**DIRECTIONS**
Lines in the listing under this task are to be copied exactly.

**SUPPLIED DATA**
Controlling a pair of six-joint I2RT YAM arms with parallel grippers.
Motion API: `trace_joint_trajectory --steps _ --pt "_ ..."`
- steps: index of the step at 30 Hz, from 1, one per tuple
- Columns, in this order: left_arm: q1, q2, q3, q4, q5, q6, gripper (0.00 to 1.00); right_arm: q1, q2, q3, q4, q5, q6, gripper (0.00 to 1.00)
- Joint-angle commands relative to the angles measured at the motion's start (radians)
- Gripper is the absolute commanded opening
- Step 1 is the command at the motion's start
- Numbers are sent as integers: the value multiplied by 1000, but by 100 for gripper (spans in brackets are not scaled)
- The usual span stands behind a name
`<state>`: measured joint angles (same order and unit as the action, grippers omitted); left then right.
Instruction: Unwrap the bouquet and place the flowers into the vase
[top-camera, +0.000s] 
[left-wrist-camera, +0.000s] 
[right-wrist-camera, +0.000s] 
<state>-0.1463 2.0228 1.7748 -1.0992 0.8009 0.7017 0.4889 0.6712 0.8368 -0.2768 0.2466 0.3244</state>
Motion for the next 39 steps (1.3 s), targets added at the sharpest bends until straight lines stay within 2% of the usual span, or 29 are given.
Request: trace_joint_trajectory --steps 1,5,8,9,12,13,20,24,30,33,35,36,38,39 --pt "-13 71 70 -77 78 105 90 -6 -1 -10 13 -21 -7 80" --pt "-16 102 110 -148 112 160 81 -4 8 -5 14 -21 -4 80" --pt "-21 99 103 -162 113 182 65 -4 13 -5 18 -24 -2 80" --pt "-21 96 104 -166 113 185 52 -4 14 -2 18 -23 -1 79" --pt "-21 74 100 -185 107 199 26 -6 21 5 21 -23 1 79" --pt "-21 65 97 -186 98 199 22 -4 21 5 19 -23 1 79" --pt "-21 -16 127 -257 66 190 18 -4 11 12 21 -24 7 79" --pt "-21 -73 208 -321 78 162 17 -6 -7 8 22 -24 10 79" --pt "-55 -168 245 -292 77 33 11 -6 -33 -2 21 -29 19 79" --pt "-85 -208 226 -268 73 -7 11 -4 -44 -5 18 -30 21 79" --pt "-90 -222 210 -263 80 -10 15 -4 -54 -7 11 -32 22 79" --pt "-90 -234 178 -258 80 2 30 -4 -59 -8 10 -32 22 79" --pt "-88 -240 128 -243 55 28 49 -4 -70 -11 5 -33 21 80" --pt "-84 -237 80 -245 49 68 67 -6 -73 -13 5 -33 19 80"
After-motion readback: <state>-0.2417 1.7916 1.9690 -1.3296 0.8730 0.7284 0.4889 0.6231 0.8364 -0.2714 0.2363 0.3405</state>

**SOLUTION FOR THIS PROBLEM**
Controlling a pair of six-joint I2RT YAM arms with parallel grippers.
Motion API: `trace_joint_trajectory --steps _ --pt "_ ..."`
- steps: index of the step at 30 Hz, from 1, one per tuple
- Columns, in this order: left_arm: q1, q2, q3, q4, q5, q6, gripper (0.00 to 1.00); right_arm: q1, q2, q3, q4, q5, q6, gripper (0.00 to 1.00)
- Joint-angle commands relative to the angles measured at the motion's start (radians)
- Gripper is the absolute commanded opening
- Step 1 is the command at the motion's start
- Numbers are sent as integers: the value multiplied by 1000, but by 100 for gripper (spans in brackets are not scaled)
- The usual span stands behind a name
`<state>`: measured joint angles (same order and unit as the action, grippers omitted); left then right.
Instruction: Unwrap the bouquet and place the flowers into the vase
[top-camera, +0.000s] 
[left-wrist-camera, +0.000s] 
[right-wrist-camera, +0.000s] 
<state>-0.1463 2.0228 1.7748 -1.0992 0.8009 0.7017 0.4889 0.6712 0.8368 -0.2768 0.2466 0.3244</state>
Motion for the next 39 steps (1.3 s), targets added at the sharpest bends until straight lines stay within 2% of the usual span, or 29 are given.
Request: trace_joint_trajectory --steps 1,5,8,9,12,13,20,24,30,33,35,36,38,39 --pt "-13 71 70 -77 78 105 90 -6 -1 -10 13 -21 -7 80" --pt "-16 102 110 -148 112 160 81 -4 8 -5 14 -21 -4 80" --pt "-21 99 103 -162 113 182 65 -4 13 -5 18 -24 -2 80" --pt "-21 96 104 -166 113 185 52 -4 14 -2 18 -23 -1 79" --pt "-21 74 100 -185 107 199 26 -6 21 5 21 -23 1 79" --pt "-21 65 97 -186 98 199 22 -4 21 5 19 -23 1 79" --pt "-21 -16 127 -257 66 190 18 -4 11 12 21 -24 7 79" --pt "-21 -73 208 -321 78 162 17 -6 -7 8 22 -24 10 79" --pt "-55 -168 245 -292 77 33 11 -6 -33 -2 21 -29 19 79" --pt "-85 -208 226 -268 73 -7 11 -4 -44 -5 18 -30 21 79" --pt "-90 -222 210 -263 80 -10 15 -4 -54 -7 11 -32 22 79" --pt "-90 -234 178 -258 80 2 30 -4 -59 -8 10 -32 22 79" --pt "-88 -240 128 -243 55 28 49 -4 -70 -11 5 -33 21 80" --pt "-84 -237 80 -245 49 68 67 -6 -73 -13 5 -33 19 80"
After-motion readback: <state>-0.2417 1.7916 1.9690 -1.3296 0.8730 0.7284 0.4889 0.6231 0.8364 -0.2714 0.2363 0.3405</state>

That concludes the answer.